In questa grande finestra storica la cucina conosce un’altra grande evoluzione. Il perfezionamento delle tecniche agricole consente raccolti più abbondanti (anche se non mancano le carestie dovute ad epidemie, guerre o eventi climatici estremi).

Di contro il disboscamento attuato per guadagnare terreno coltivabile priva una grande fetta di popolazione della selvaggina, che diventa esclusivo appannaggio dei nobili signori e delle loro battute di caccia, lasciando al popolo quasi esclusivamente gli animali da cortile che era possibile allevare nei pressi delle abitazioni.

Nelle abbazie e nei conventi si sviluppano ancor di più la caseificazione (nascono formaggi quali Grana e Gorgonzola) e la produzione di bevande alcoliche come le celebri birre d’abbazia.

Nelle fattorie si allevano e selezionano con successo le specie che costituiscono il bestiame tutt’oggi allevato. Si producono insaccati e conserve ma in gran parte la cucina medievale rappresenta una evoluzione della cucina romana.

L’alimentazione poggia ancora sui cereali. Vengono valorizzati il riso, il grano, il farro, il sorgo, il panico. La dieta si impernia ancora sui legumi tra i quali si segnalano piselli, lenticchie, fave, fagioli e sulle verdure come lattughe, cavoli, radici, cardi, zucche, finocchi, carote, cetrioli per citarne solo alcuni.

È solo con l’approssimarsi della fine del Medioevo che l’evoluzione si fa più sostanziale. Compaiono sulla scena alimenti a noi fortemente cari: si diffonde, dopo i viaggi di Marco Polo, la pasta nei suoi vari formati. Acquisiscono popolarità le paste ripiene e non (i primi pastifici noti sono del tardo 14esimo secolo). Si afferma un grasso utile per la cottura come il burro, che si affianca ai più familiari oli, strutti e lardi.
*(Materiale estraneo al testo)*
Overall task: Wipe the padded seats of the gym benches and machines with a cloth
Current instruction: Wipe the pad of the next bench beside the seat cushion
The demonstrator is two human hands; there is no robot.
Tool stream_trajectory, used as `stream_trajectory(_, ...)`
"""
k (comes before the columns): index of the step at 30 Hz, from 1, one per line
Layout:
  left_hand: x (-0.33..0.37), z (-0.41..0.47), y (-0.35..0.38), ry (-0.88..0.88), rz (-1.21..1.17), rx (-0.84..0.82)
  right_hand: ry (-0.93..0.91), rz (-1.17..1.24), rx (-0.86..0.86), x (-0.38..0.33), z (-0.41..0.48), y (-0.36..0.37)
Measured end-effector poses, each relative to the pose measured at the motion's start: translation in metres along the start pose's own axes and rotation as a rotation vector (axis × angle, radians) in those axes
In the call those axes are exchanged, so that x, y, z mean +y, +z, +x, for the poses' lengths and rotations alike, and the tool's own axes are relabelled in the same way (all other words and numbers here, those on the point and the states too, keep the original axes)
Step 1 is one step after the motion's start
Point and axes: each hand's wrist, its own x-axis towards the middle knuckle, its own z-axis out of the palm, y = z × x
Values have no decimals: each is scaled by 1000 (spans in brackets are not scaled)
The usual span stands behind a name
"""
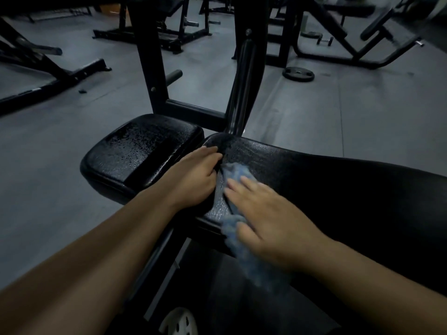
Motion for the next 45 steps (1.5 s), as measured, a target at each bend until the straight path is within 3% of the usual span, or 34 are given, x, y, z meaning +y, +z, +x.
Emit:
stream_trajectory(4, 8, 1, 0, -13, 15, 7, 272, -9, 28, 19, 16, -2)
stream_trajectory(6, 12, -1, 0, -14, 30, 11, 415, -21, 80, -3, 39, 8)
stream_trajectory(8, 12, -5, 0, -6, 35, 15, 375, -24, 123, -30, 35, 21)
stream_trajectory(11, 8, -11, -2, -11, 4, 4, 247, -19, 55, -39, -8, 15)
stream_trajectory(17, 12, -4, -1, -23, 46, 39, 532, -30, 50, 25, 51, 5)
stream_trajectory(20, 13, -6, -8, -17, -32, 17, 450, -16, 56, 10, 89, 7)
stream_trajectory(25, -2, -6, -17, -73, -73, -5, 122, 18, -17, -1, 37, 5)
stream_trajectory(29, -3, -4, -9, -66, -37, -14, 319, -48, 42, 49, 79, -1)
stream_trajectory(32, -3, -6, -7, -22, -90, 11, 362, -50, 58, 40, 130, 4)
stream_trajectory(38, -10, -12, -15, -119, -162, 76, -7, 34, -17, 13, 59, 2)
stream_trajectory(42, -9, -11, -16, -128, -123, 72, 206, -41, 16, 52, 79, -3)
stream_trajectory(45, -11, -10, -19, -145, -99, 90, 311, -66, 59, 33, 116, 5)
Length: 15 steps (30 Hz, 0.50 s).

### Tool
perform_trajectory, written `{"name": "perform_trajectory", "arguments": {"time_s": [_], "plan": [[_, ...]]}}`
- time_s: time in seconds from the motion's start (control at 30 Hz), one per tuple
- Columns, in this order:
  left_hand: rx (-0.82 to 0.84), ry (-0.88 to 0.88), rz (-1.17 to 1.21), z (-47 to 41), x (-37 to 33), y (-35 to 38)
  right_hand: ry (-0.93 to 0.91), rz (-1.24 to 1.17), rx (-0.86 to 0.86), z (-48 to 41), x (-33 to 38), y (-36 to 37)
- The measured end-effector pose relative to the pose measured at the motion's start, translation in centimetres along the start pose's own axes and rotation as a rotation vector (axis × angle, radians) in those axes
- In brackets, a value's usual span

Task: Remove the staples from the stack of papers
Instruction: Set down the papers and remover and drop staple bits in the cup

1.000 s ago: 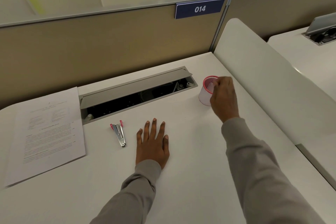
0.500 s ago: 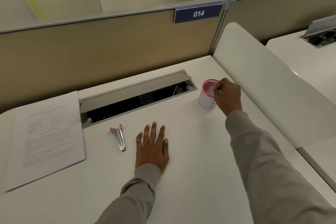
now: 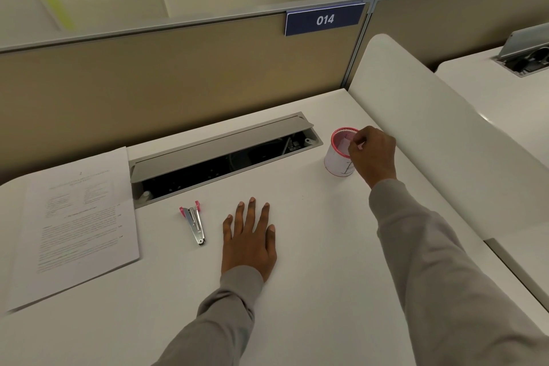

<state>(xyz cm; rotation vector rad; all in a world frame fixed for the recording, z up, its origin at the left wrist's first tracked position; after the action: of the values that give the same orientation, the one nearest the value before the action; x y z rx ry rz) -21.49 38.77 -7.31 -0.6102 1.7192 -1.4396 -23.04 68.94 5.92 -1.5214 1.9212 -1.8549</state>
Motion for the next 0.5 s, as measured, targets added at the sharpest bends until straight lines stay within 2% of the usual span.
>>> {"name": "perform_trajectory", "arguments": {"time_s": [0.23, 0.4, 0.5], "plan": [[0.009, 0.001, 0.006, 0.0, 0.0, -0.1, -0.034, -0.038, -0.039, 0.0, -0.1, -0.1], [0.004, 0.002, -0.001, -0.1, 0.0, 0.0, -0.171, -0.122, -0.122, 2.2, 1.2, -0.2], [-0.006, 0.006, -0.011, -0.1, 0.0, 0.0, -0.254, -0.172, -0.034, 5.4, 1.3, 1.4]]}}
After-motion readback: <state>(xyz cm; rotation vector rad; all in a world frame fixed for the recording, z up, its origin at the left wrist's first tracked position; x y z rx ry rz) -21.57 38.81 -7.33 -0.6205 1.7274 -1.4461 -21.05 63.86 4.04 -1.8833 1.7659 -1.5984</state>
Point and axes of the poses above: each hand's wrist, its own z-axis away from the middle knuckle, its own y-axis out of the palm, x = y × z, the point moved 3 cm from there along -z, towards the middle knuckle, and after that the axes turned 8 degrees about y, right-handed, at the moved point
Inoltre si fa largo uso di erbe aromatiche e frutta secca. Si coltivano decine di piante da frutto, si preparano diversi tipi di pane e polente, si producono e consumano formaggi quali la ricotta, la provola, la mozzarella. Si raffinano ulteriormente i processi di vinificazione e pertanto cade in disuso l’abitudine di adulterare il vino con spezie e dolcificanti, e vengono selezionati vitigni più resistenti alle malattie.

Si perfezionano le modalità di cottura e si diffonde la frittura, l’impanatura, la sigillatura delle carni fino a quando, nel 1456, Martino De’ Rossi, cuoco al servizio degli Sforza di Milano, scrive il primo vero ricettario della cucina italiana: il “Libro de arte coquinaria”. Da quel momento la popolarità della cucina italiana crescerà nelle corti europee.